- _What the exercise asks_: Look through the data below, and copy each line that carries the word "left".

- _Information provided_:
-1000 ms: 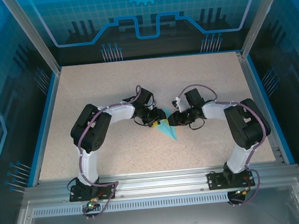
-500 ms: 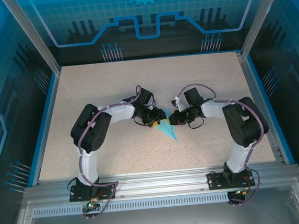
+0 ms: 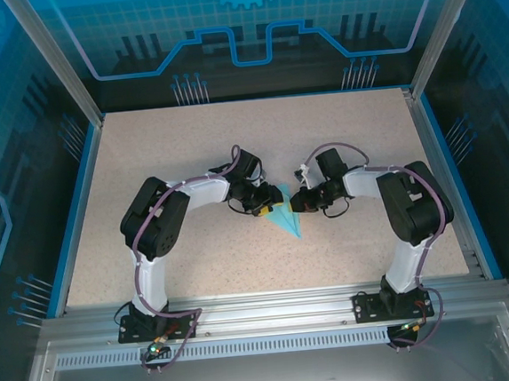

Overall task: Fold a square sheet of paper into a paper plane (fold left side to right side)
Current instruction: Fourth fold the wing at the center of the table.

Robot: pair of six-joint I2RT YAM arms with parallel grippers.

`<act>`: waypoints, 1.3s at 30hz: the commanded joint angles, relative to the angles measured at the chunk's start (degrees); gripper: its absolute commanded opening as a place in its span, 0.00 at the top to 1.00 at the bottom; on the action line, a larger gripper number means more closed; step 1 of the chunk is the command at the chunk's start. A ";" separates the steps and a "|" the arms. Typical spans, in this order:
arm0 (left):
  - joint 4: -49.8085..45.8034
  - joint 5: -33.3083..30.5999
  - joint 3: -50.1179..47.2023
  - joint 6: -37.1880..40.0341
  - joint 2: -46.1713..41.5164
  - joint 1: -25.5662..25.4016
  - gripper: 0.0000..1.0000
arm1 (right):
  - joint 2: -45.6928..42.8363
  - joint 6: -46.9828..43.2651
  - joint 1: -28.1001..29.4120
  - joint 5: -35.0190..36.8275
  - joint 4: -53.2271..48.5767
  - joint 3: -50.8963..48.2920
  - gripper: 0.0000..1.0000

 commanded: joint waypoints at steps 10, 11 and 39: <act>-3.61 -3.11 -0.33 -0.32 2.92 -0.65 0.53 | 1.42 -1.57 -1.69 -0.18 -3.24 1.12 0.93; -3.59 -3.08 -0.37 -0.32 2.95 -0.58 0.53 | 1.44 -1.62 -1.70 -0.03 -3.27 1.21 0.92; -3.81 -3.21 -0.23 -0.32 3.10 -0.71 0.53 | 4.85 -1.62 -1.67 3.05 -7.06 3.74 0.91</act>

- _Task result_:
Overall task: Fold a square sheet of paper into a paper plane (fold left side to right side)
arm0 (left):

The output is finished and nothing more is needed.